Items from a data source ::
------------------------------------------------------------------------
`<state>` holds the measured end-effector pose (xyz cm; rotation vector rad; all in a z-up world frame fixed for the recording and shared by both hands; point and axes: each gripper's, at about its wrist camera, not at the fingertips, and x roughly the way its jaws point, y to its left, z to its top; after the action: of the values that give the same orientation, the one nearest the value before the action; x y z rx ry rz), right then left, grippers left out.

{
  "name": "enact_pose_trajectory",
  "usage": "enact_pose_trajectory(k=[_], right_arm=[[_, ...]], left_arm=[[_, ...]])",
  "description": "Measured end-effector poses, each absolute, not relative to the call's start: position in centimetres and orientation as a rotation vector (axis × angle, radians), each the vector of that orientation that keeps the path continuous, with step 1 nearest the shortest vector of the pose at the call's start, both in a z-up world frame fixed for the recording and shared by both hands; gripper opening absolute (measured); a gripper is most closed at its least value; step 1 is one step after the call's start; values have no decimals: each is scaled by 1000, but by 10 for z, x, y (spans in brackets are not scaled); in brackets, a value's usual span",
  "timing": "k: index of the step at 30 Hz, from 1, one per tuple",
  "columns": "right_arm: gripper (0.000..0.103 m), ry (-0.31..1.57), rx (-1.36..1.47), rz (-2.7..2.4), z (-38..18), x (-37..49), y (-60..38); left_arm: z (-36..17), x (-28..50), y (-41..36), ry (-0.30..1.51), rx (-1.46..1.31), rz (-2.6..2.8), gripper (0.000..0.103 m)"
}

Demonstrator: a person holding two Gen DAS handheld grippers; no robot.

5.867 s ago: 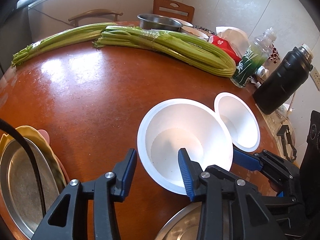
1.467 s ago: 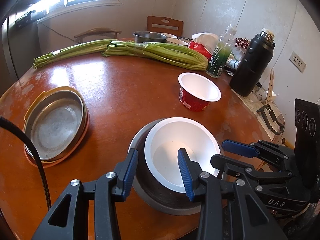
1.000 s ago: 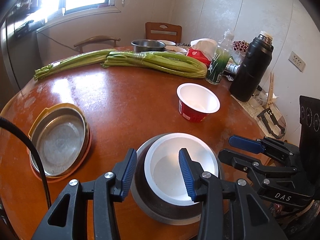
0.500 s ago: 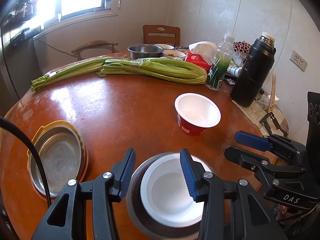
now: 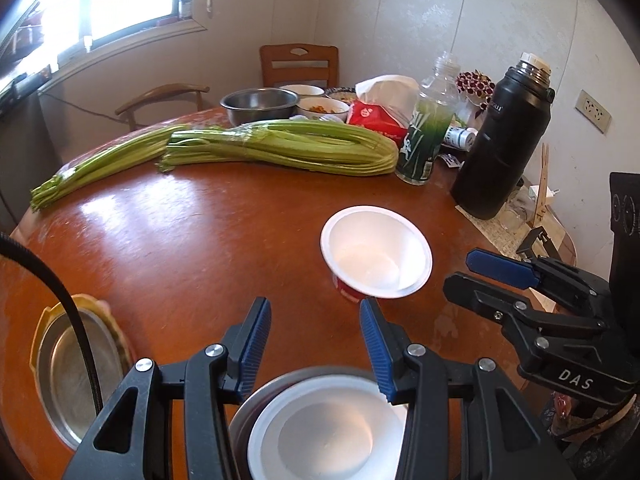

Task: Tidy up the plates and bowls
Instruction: 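Withdraw the left tool up from the nested bowls, then grasp the rim of the white paper bowl with the left tool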

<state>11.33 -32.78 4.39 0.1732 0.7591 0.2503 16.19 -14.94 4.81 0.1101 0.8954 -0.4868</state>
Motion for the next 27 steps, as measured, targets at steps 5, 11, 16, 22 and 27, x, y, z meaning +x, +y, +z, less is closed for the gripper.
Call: enact_pose_trajectory(k=[5, 11, 16, 22, 27], right_arm=[[46, 783, 188, 206, 34, 128, -342], [46, 824, 210, 190, 19, 147, -350], [46, 855, 222, 168, 13, 161, -355], [46, 893, 232, 151, 6, 176, -360], [46, 930, 234, 162, -4, 183, -358]], left_arm=[[42, 176, -162, 919, 116, -502, 46], [34, 190, -168, 951, 107, -503, 46], [24, 202, -168, 997, 107, -486, 46], [21, 214, -169, 1020, 110, -491, 46], [20, 220, -170, 1022, 106, -493, 46]])
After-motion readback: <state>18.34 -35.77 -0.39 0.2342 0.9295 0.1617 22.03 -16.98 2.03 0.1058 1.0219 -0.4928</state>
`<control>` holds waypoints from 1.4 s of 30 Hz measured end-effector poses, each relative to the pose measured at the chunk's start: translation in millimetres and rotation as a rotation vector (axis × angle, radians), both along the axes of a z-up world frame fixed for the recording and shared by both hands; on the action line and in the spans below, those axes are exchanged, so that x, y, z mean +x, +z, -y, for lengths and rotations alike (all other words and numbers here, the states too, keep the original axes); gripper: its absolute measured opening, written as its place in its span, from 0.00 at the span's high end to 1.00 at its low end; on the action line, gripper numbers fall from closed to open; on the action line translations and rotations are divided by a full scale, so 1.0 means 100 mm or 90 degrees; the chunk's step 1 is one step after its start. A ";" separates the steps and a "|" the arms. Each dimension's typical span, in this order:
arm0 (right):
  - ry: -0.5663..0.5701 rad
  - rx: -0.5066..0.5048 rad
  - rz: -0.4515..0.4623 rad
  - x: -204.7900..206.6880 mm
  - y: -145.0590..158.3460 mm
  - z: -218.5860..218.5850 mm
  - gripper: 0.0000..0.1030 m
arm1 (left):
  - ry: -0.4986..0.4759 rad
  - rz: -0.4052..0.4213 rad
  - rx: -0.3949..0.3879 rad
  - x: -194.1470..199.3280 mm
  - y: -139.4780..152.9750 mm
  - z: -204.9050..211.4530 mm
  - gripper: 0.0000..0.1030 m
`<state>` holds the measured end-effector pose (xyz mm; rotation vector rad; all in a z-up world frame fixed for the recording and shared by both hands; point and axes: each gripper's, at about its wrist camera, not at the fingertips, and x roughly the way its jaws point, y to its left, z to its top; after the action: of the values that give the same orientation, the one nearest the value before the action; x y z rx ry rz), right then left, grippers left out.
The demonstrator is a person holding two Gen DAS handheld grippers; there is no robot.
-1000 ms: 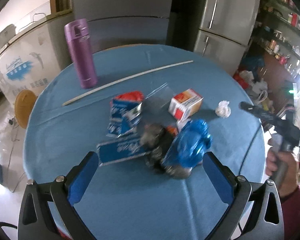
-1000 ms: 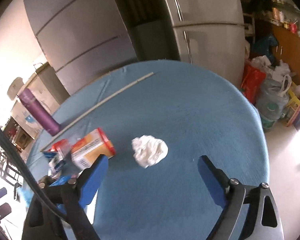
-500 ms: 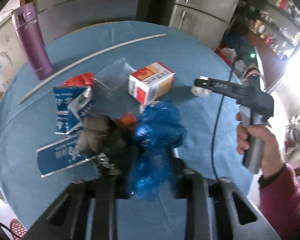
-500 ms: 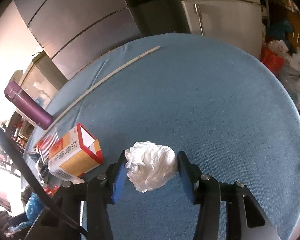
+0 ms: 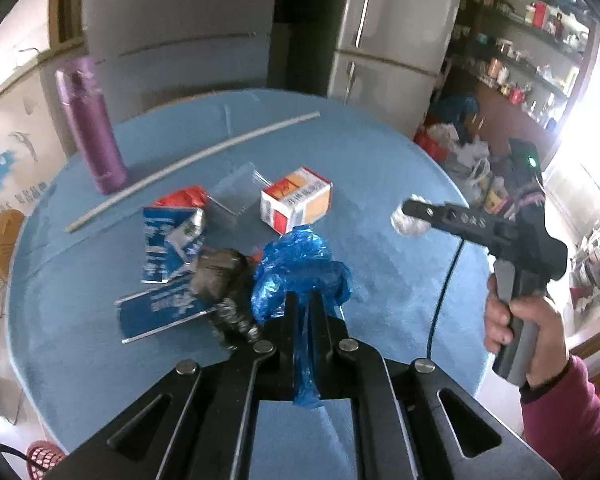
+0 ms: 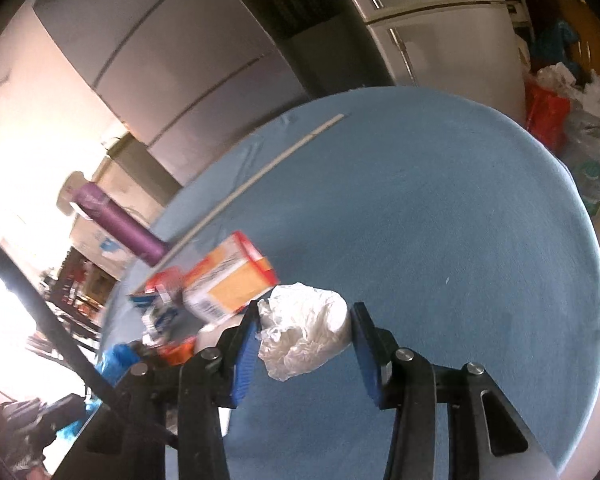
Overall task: Collect trash
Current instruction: 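Lift the tissue with the right gripper while the left lifts the blue bag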
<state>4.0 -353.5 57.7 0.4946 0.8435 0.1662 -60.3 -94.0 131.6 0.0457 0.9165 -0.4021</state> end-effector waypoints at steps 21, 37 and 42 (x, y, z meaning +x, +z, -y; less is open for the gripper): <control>0.166 0.029 0.039 -0.78 0.20 -1.46 0.54 | 0.145 0.014 -0.055 -1.02 -0.17 -1.55 0.96; 0.205 0.003 0.002 -0.81 -0.06 -1.79 0.54 | 0.114 -0.022 -0.091 -1.42 -0.50 -1.37 0.23; 0.183 -0.007 0.024 -0.89 0.01 -1.68 0.54 | 0.078 -0.048 -0.049 -1.12 -0.66 -1.05 0.23</control>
<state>-84.8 -185.8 58.3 0.3565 0.8754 0.4340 -172.7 11.2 65.6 -0.0962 0.9722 -0.3258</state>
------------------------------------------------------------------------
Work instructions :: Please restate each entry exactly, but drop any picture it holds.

Answer space ::
`<state>` holds the measured end-effector pose (xyz cm; rotation vector rad; all in a z-up world frame fixed for the recording and shared by both hands; point and axes: each gripper's, at about its wrist camera, not at the fingertips, and x roughly the way its jaws point, y to its left, z to its top; after the action: of the values that give the same orientation, the one nearest the value before the action; x y z rx ry rz), right then left, grippers left out.

{
  "name": "enact_pose_trajectory",
  "usage": "enact_pose_trajectory(k=[_], right_arm=[[_, ...]], left_arm=[[_, ...]])",
  "description": "Measured end-effector poses, each absolute, not relative to the call's start: position in centimetres and orientation as a rotation vector (axis × angle, radians), each the vector of that orientation that keeps the path continuous, with step 1 nearest the shortest vector of the pose at the call's start, both in a z-up world frame fixed for the recording and shared by both hands; gripper opening absolute (measured); a gripper is most closed at its least value; step 1 is one step after the call's start; values have no decimals: each is scaled by 1000, but by 10 for z, x, y (spans in brackets are not scaled); in brackets, a value's usual span",
  "timing": "k: index of the step at 30 Hz, from 1, one per tuple",
  "columns": "right_arm: gripper (0.000..0.103 m), ry (-0.31..1.57), rx (-1.36..1.47), rz (-2.7..2.4), z (-38..18), x (-37..49), y (-60..38); left_arm: z (-36..17), x (-28..50), y (-41..36), ry (-0.30..1.51), rx (-1.46..1.31), rz (-2.6..2.8), gripper (0.000..0.103 m)"
}

Demonstrator: a person holding two Gen DAS handheld grippers; no robot.

5.867 s ago: 
1.467 s ago: 
1.000 s ago: 
0.500 s ago: 
now: 

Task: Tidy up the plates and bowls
Instruction: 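Withdraw the left tool up from the nested bowls, then grasp the rim of the white paper bowl with the left tool
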
<state>11.33 -32.78 4.39 0.1732 0.7591 0.2503 16.19 -14.94 4.81 0.1101 0.8954 -0.4868</state>
Motion for the next 27 steps, as measured, targets at steps 5, 11, 16, 22 and 27, x, y, z meaning +x, +y, +z, less is closed for the gripper.
Call: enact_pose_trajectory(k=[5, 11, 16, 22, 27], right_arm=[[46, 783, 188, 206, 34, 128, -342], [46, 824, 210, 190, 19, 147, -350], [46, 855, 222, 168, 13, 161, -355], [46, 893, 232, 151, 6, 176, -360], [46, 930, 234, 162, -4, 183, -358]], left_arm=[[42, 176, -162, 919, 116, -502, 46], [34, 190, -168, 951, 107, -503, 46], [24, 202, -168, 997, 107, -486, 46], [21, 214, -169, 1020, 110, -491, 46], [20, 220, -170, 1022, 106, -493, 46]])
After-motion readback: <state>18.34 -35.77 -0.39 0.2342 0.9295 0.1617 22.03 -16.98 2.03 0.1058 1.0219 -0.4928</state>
`<control>` holds waypoints from 1.4 s of 30 Hz measured end-effector poses, each relative to the pose measured at the chunk's start: translation in millimetres and rotation as a rotation vector (axis × angle, radians), both along the axes of a z-up world frame fixed for the recording and shared by both hands; on the action line and in the spans below, those axes are exchanged, so that x, y, z mean +x, +z, -y, for lengths and rotations alike (all other words and numbers here, the states too, keep the original axes); gripper: its absolute measured opening, written as its place in its span, from 0.00 at the span's high end to 1.00 at its low end; on the action line, gripper numbers fall from closed to open; on the action line translations and rotations are divided by a full scale, so 1.0 means 100 mm or 90 degrees; the chunk's step 1 is one step after its start. A ";" separates the steps and a "|" the arms. Each dimension's typical span, in this order:
arm0 (right):
  - ry: -0.5663..0.5701 rad
  - rx: -0.5066..0.5048 rad
  - rz: -0.4515..0.4623 rad
  - x: -204.7900..206.6880 mm
  - y: -145.0590..158.3460 mm
  - z: -218.5860..218.5850 mm
  - gripper: 0.0000..0.1030 m
arm1 (left):
  - ry: -0.4986..0.4759 rad
  - rz: -0.4052..0.4213 rad
  - rx: -0.3949..0.3879 rad
  - x: -194.1470..199.3280 mm
  - y: -139.4780..152.9750 mm
  - z: -204.9050..211.4530 mm
  - gripper: 0.0000..0.1030 m
`<state>` holds the measured end-effector pose (xyz mm; rotation vector rad; all in a z-up world frame fixed for the recording and shared by both hands; point and axes: each gripper's, at about its wrist camera, not at the fingertips, and x roughly the way its jaws point, y to its left, z to its top; after the action: of the values that give the same orientation, the one nearest the value before the action; x y z rx ry rz), right then left, grippers left out.
The demonstrator is a person holding two Gen DAS handheld grippers; there is no robot.
-1000 ms: 
-1000 ms: 
-500 ms: 
-500 ms: 
+0 ms: 
+0 ms: 
Overall task: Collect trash
Current instruction: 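Lift the tissue with the right gripper while the left lifts the blue bag
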<state>4.0 -353.5 57.7 0.4946 0.8435 0.1662 -60.3 -94.0 131.6 0.0457 0.9165 -0.4021</state> end-effector waypoints at steps 21, 37 and 42 (x, y, z meaning +x, +z, -y; less is open for the gripper): <control>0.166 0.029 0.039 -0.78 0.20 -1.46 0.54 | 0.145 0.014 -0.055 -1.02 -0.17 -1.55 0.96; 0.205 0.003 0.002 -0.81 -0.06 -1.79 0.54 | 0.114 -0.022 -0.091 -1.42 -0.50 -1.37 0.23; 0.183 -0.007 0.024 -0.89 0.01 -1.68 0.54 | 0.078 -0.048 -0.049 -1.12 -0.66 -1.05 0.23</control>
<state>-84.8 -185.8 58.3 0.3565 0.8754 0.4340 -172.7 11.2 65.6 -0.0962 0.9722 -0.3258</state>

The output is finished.